Sri Lankan govt give Chinese company 50-year exclusivity for port logistics venture
Colombo: The Sri Lankan government has given the sole and exclusive rights to the Chinese state enterprise China Merchants Port Holdings Company for a logistics centre in the Port of Colombo for 50 years, media reports said.
The public-private venture on build, operate, and transfer (BOT) terms, involves Sri Lanka Ports Authority (SLPA), and civil engineers Access Engineering Plc as minority shareholders, reports The Sunday Times.
SLPA is not allowed under the BOT agreement, “to grant any third party the right to carry out port-related logistics or warehousing services at the Port of Colombo at a rate lower than the royalty fees payable by the project company”, filings by China Merchants Port show.

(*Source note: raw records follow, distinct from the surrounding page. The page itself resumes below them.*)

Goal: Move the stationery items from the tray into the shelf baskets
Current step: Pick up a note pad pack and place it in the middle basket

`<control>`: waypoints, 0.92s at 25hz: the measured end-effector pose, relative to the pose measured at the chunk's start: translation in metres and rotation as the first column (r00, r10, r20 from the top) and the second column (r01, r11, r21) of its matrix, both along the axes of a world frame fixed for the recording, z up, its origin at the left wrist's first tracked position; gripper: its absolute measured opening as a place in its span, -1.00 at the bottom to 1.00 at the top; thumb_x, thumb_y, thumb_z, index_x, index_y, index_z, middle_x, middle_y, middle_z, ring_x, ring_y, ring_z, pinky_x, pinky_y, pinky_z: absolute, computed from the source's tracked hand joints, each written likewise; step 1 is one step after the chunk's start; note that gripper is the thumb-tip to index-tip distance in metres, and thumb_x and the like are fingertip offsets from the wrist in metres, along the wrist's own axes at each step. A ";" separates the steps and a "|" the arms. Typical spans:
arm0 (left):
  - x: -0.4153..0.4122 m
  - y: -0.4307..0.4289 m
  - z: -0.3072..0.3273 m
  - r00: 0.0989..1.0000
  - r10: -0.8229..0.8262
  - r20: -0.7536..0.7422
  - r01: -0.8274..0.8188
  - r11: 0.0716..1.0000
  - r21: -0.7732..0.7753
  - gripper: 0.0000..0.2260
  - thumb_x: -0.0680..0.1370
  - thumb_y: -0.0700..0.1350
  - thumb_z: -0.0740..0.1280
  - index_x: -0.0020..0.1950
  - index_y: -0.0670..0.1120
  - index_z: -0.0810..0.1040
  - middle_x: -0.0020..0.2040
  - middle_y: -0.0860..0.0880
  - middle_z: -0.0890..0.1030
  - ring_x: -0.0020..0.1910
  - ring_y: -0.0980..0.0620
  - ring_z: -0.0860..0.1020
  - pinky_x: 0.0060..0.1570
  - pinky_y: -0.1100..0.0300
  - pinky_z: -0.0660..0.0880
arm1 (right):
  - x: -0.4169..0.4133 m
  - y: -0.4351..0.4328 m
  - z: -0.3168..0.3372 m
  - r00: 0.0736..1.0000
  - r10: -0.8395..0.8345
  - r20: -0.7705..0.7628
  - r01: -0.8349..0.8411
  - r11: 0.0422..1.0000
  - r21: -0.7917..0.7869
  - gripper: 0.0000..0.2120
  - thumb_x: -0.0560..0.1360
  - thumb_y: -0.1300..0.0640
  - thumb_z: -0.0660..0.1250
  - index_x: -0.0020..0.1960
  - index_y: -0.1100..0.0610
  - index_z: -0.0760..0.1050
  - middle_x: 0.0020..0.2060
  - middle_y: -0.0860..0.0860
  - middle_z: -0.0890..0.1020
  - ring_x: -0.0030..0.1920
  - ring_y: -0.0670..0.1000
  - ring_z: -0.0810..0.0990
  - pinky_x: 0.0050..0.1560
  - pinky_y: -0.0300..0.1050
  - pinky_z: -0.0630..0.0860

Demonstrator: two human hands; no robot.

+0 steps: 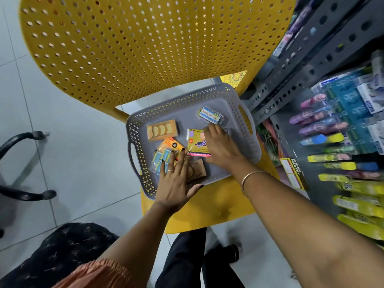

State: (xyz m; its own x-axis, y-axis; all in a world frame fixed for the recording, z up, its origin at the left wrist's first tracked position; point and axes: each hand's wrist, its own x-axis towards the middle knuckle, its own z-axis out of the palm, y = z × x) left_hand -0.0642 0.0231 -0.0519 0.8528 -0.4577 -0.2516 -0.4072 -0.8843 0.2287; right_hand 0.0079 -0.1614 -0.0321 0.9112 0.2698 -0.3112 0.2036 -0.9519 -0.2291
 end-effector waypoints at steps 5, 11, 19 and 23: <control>0.013 -0.004 0.040 1.000 -0.007 -0.013 0.007 1.000 0.004 -0.24 0.55 0.35 -0.14 0.45 -0.21 0.30 0.47 -0.17 0.24 0.44 -0.23 0.16 0.24 -0.31 0.21 | 0.011 -0.020 0.065 0.980 -0.196 0.042 0.191 0.976 0.103 -0.24 0.22 0.09 0.50 0.30 0.30 0.25 0.22 0.23 0.40 0.23 0.22 0.34 0.22 0.04 0.35; 0.060 -0.038 0.136 0.985 -0.087 0.150 0.102 0.990 -0.094 -0.23 0.56 0.35 -0.15 0.43 -0.24 0.31 0.47 -0.17 0.18 0.42 -0.22 0.20 0.22 -0.30 0.29 | 0.015 -0.053 0.219 0.887 -0.348 0.304 0.305 0.935 0.180 -0.23 0.23 0.02 0.48 0.31 0.28 0.27 0.21 0.19 0.42 0.22 0.21 0.37 0.20 0.04 0.38; 0.116 -0.176 0.315 0.839 -0.196 0.507 0.381 0.878 -0.290 -0.32 0.50 0.23 0.04 0.33 -0.30 0.42 0.42 -0.28 0.31 0.39 -0.27 0.25 0.24 -0.25 0.27 | -0.041 -0.132 0.441 0.553 -0.559 0.618 0.501 0.816 0.289 -0.34 0.21 0.02 0.47 0.21 0.25 0.37 0.13 0.21 0.47 0.13 0.23 0.41 0.19 0.06 0.36; 0.079 -0.263 0.372 0.725 -0.342 0.598 0.606 0.728 -0.319 -0.28 0.55 0.28 -0.06 0.31 -0.29 0.44 0.41 -0.27 0.32 0.40 -0.24 0.24 0.25 -0.20 0.26 | -0.110 -0.201 0.496 0.407 -0.658 0.634 0.695 0.673 0.252 -0.32 0.24 0.01 0.48 0.25 0.25 0.35 0.17 0.22 0.44 0.20 0.23 0.37 0.26 0.05 0.34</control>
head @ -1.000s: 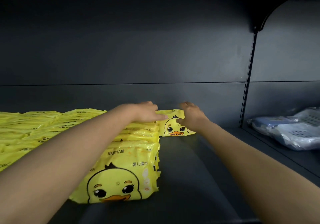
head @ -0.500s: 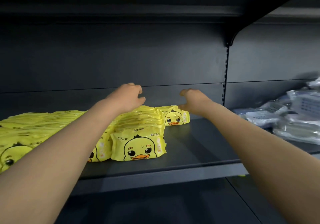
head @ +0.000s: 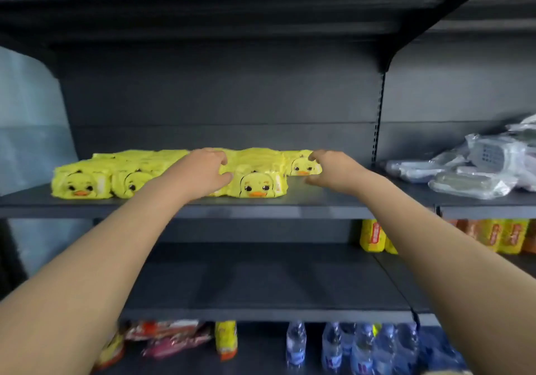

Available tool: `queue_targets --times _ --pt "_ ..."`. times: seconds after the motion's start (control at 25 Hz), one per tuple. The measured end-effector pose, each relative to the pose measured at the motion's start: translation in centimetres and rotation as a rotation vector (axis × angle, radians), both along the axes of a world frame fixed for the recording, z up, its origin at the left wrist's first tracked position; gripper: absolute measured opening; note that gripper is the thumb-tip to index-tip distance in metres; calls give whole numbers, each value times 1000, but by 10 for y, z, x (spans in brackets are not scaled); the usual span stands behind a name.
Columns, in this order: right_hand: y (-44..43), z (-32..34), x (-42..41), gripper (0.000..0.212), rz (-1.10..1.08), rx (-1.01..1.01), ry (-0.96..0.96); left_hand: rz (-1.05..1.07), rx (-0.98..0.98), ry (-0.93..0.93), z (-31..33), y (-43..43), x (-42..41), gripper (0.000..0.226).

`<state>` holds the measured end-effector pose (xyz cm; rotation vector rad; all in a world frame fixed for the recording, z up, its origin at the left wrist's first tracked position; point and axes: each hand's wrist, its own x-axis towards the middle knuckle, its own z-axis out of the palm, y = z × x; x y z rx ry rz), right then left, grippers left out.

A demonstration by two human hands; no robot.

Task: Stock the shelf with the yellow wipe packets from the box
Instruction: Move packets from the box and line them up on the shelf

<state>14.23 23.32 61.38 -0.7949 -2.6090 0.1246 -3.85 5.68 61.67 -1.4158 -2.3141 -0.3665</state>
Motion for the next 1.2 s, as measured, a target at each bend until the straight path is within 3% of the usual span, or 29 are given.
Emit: queue_targets --times 0.4,0.64,0.88,1.2 --pt "-98 -146 19 60 63 -183 -212 68 -223 -216 -140 -118 36 45" --pt "-108 -269 -30 54 52 -332 -382 41 -328 -299 -257 -118 -3 40" --pt "-112 -408 -73 40 -3 -492 -599 -9 -459 -536 -394 -103 -51 34" --pt "-106 -603 -74 34 -121 -772 -836 58 -587 -870 -581 -91 -39 35"
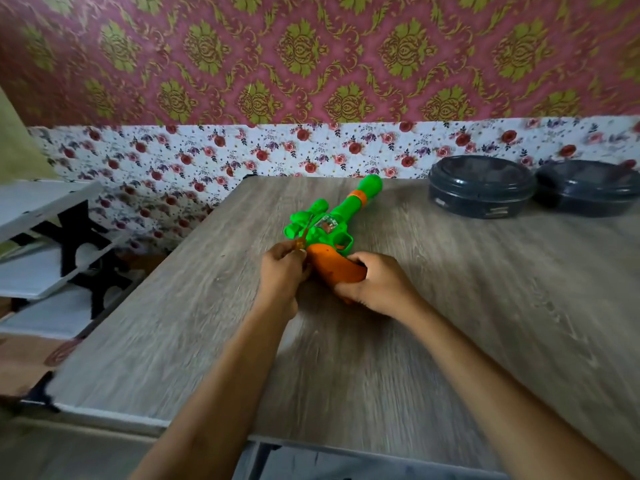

China Merchants Port has set up a fully-owned subsidiary, Fortune Centre Group Limited (FCGL) to build and run the ‘South Asia Commercial and Logistics Hub’.
FCGL, a private limited liability company incorporated in the British Virgin Islands, gets the rights to name the chairman, managing director/chief executive officer, and appoint five directors, to the project company, ‘South Asia Commercial and Logistics Hub Limited’, while Access Engineering and SLPA can name one director each, the newspaper reported.
According to the shareholder agreement, FCGL will commit US$ 58.8 million cash to the Sri Lanka incorporated ‘South Asia Commercial and Logistics Hub Limited’, which will have an issued share capital of US$ 84m, China Merchants Port filings show.
China Merchants Port also owns 85 percent of the Colombo International Container Terminal (CICT) of the Port of Colombo. SLPA has a 15 percent interest in CICT.
According to China Merchants Group’s annual filings for 2022, CICT handled 3.2 million containers. The group also notes a 10.44 million yuan (Rs 465m) dividend payable to SLPA.